You know how when you import PDB structures into Rosetta and relax them Rosetta adds the missing hydrogens? What is the algorithm that does that?
I want to know the mathematical aproach, not the code; does it use rotation vectors and a rotation matrix to find the orientation and position the hydrogens? Does it use another approach?
I beleive this same algorithm is used to add/replace sidechain? it finds the orientation and angles of the side chains and replaces them?
I have a backbone without any oxygens and I want to use this same algorithm to write a script that would add oxygens to a backbone.
You are correct that the same approach used to add missing hydrogens is the one used to add missing sidechains. The geometry of these missing atoms are encoded in the database via the params files (see Rosetta/main/database/chemical/residue_type_sets/fa_standard/residue_types/l-caa/ for the standard amino acids). The part of the params files of interest here are the ICOOR lines. These encode the position of the atom as internal coordinates (length, angle, dihedral) with respect to other atoms in the protein.
Take the C beta of alanine:
If a protein was missing the alanine sidechain, this line would tell Rosetta to rebuild the C beta atom at 1.521736 Ang from CA, with a CB-CA-N angle of 180-69.625412 degrees (as a quirk, angles are measured as a deviation from "straight ahead", rather than from a typical reference), and with a CB-CA-N-C dihedral of -122.8 degrees.
The actual algorithm of how the coordinates are calculated can be found in Rosetta/source/src/core/kinematics/Stub.hh in Stub::spherical(). Briefly, the position of the atom based on distance/angle/dihedral is found with respect to a standard reference frame centered on the origin and aligned with the axes. This coordinate is then transformed via rotation matrix and displacment vector to be in the appropriate location with respect to the reference atoms. The reference frame is set up such that the appropriate rotation matrix can be found via simple vector algebra on the atom coordinates (see Stub::from_four_points() for details).

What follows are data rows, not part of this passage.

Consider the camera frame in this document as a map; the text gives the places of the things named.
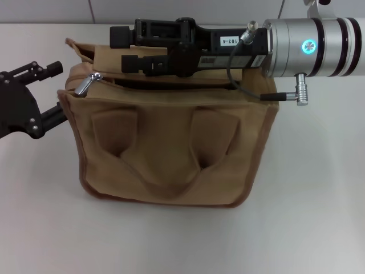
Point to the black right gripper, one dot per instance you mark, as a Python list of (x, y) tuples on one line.
[(222, 54)]

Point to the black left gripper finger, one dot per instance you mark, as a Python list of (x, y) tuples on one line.
[(122, 37), (131, 64)]

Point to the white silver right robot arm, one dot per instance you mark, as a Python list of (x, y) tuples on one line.
[(328, 48)]

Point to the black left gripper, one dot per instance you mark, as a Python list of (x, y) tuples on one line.
[(17, 108)]

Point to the right wrist camera mount bracket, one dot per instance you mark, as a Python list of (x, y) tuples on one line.
[(319, 11)]

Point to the silver metal zipper pull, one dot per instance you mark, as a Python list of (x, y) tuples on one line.
[(82, 87)]

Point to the khaki canvas food bag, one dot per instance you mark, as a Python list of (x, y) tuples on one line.
[(165, 148)]

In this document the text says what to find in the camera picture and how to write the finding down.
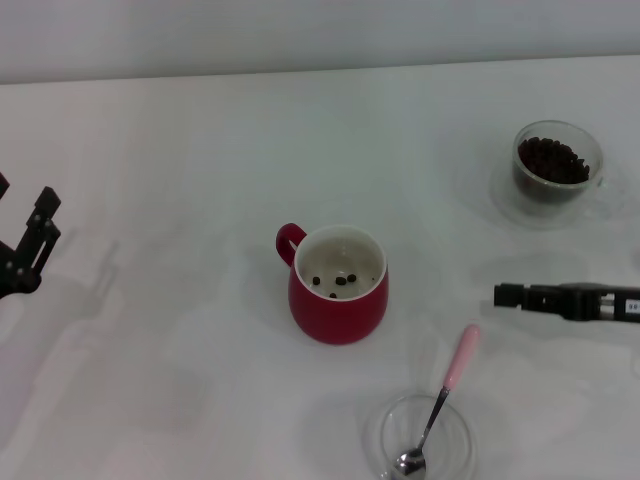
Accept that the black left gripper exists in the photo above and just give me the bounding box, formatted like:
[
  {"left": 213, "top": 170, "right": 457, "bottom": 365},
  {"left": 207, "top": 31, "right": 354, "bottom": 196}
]
[{"left": 0, "top": 171, "right": 63, "bottom": 302}]

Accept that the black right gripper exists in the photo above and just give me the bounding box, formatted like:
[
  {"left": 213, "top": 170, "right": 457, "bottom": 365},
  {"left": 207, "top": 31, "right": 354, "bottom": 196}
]
[{"left": 493, "top": 281, "right": 640, "bottom": 326}]

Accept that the pink handled metal spoon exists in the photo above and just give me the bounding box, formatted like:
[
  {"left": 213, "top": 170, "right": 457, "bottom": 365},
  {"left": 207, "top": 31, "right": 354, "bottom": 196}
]
[{"left": 391, "top": 323, "right": 482, "bottom": 479}]

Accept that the clear glass saucer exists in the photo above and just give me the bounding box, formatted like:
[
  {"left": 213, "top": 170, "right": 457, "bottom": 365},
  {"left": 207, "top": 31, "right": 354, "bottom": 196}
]
[{"left": 489, "top": 158, "right": 629, "bottom": 232}]

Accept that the clear glass dish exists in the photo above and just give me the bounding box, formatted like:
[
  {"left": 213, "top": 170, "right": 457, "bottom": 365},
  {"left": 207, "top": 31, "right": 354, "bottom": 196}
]
[{"left": 362, "top": 393, "right": 477, "bottom": 480}]

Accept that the clear glass cup with handle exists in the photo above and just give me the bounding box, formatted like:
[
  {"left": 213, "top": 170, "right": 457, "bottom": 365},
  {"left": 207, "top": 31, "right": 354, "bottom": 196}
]
[{"left": 510, "top": 119, "right": 627, "bottom": 219}]

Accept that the red ceramic mug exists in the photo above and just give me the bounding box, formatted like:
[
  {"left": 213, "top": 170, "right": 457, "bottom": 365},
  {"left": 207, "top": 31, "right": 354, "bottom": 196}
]
[{"left": 274, "top": 222, "right": 391, "bottom": 347}]

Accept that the pile of coffee beans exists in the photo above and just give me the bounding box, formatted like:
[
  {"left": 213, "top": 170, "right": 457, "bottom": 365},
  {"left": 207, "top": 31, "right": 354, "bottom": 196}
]
[{"left": 517, "top": 135, "right": 592, "bottom": 186}]

Building things like the backbone oxygen is just slightly different:
It's basically the same thing as before, except for that UPPER bit. That's just specifies that the reference atom should be - not an atom in this residue - but the atom in the residue which is connected to the "upper" connection point of the residue. (For amino acids, this would be the N connected to the C-terminus of this residue.) There's also an ICOOR line for the UPPER connection point, which is used when the residue isn't connected to another. (Though if it's a true terminus, the terminus patches remove the UPPER connection and redo the ICOOR for the oxygen to reference different atoms.)